Problem to work on:
After finding the line with "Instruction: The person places" in the entries below, retype exactly each line from there through the line with "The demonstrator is", including that final line.

Supplied records:
+++++

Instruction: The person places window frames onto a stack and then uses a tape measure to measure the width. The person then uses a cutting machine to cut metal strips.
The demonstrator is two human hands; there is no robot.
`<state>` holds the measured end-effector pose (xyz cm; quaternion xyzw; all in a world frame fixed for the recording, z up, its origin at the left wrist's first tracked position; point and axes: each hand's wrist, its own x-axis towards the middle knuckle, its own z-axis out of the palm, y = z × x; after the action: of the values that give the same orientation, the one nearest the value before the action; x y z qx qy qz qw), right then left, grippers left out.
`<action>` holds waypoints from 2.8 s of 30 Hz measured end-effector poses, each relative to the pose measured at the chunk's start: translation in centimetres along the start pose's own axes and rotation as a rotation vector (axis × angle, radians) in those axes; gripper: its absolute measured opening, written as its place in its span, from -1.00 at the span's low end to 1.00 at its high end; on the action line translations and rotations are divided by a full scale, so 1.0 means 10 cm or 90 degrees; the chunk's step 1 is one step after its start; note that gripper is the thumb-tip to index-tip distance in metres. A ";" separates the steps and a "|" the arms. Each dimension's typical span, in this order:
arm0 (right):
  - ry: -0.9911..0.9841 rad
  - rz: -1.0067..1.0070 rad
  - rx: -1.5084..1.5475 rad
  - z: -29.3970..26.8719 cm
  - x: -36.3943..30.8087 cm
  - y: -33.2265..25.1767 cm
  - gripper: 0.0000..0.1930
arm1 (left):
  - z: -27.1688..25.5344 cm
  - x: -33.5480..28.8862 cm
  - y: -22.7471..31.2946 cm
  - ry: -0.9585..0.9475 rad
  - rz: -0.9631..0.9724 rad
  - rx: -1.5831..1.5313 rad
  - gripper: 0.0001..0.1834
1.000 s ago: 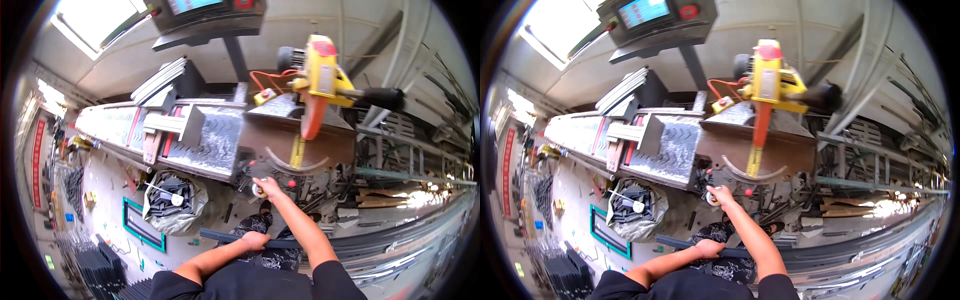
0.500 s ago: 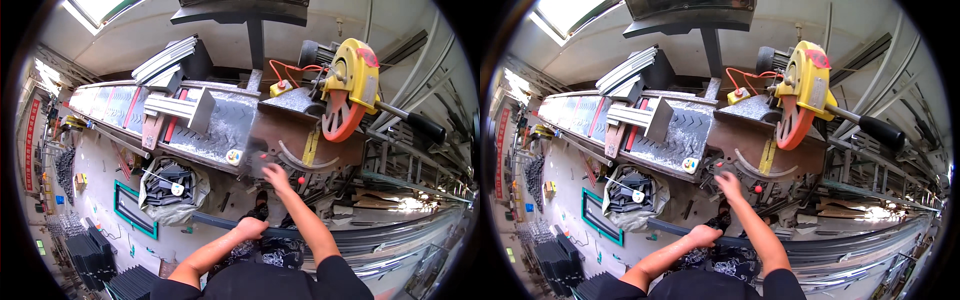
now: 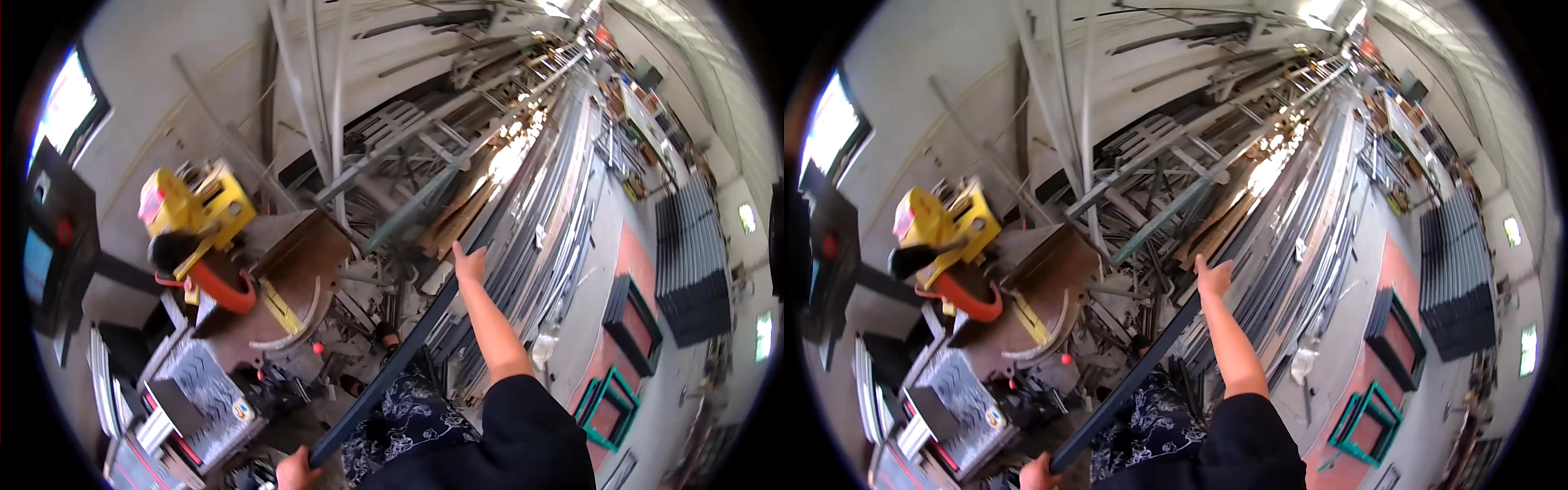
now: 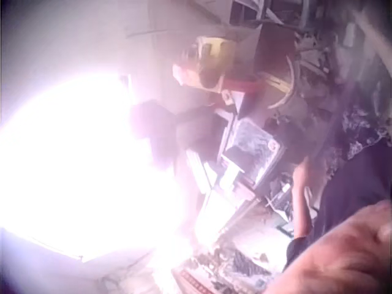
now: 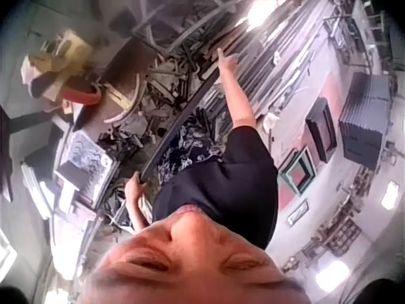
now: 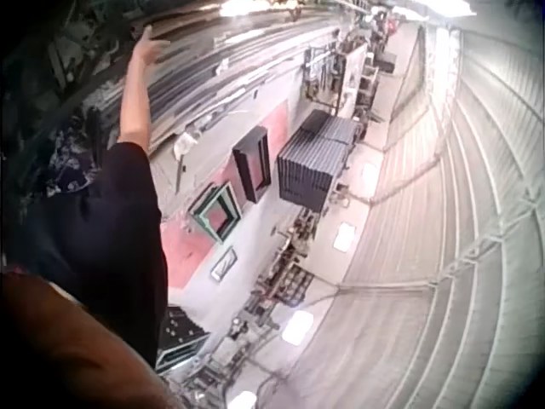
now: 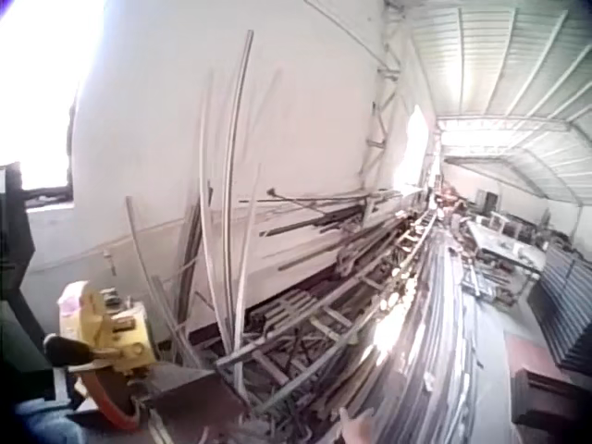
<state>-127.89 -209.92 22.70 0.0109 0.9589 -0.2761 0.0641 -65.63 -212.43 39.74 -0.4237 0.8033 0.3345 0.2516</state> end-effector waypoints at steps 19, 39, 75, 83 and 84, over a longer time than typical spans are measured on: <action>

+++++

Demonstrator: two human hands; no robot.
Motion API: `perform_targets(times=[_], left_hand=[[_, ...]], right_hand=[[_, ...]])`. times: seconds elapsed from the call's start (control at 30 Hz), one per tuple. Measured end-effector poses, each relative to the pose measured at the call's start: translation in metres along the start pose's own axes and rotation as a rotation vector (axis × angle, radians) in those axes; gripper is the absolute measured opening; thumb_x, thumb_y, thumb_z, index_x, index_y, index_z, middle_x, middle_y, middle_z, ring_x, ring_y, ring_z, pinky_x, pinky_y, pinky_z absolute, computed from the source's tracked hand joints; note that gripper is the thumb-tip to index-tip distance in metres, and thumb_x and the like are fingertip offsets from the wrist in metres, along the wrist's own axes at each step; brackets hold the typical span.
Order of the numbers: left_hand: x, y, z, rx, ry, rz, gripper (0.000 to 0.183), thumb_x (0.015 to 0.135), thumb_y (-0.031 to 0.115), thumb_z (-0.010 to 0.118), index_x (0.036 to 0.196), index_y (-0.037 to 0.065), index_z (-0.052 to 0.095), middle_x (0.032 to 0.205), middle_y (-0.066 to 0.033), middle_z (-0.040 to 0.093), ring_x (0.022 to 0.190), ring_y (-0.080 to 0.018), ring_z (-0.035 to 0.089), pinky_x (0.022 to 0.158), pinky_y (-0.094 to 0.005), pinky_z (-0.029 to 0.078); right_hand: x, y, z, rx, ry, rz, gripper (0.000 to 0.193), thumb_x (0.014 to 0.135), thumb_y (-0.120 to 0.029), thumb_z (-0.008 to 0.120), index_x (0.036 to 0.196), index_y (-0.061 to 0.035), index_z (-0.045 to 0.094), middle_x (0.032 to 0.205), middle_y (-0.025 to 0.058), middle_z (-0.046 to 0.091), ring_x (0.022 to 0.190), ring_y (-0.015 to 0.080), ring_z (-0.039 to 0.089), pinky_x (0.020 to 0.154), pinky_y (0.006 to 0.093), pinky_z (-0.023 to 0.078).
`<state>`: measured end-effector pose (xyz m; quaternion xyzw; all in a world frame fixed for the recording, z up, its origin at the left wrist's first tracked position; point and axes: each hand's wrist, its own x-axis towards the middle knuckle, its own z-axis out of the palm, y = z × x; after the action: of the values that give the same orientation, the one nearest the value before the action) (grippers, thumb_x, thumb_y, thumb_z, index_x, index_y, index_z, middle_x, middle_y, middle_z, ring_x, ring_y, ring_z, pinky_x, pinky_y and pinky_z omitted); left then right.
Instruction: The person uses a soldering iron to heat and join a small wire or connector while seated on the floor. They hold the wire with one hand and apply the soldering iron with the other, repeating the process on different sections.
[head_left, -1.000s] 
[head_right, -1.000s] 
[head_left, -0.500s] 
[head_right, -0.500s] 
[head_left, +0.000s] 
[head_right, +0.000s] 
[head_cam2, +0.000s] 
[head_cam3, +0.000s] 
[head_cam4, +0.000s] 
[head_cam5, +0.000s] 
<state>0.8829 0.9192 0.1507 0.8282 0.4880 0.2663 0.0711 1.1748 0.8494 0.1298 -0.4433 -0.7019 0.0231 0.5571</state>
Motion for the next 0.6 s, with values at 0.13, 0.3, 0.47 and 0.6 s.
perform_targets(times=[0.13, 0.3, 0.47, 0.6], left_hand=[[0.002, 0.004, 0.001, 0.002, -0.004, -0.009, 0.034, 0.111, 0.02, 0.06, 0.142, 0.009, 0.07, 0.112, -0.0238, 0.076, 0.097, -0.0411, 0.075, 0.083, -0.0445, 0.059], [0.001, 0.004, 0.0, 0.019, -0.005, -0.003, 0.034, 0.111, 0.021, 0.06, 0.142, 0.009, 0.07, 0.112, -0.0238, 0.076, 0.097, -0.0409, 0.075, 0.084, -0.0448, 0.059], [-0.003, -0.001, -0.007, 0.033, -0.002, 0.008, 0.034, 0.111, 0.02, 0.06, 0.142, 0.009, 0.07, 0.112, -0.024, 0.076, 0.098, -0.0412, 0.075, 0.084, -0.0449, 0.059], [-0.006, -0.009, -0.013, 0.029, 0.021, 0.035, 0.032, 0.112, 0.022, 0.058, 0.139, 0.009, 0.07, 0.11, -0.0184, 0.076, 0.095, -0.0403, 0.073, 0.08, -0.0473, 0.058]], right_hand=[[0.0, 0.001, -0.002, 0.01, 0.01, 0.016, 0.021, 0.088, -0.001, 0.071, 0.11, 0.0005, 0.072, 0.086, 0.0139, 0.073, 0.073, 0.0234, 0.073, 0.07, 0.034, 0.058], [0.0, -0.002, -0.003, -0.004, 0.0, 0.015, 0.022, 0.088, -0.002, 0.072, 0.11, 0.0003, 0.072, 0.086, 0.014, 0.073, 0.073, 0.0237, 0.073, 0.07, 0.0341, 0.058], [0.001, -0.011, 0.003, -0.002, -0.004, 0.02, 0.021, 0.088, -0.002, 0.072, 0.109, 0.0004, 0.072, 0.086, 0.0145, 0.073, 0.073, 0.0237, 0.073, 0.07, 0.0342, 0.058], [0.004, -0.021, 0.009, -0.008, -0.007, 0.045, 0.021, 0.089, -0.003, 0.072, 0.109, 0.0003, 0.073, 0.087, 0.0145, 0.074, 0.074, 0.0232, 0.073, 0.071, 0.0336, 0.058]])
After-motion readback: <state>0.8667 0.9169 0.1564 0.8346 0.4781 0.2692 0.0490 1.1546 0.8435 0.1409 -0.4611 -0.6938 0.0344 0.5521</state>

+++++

Task solution:
Instruction: The person places window frames onto a stack and then uses a tape measure to measure the width. The person then uses a cutting machine to cut metal strips.
The demonstrator is two human hands; there is no robot.

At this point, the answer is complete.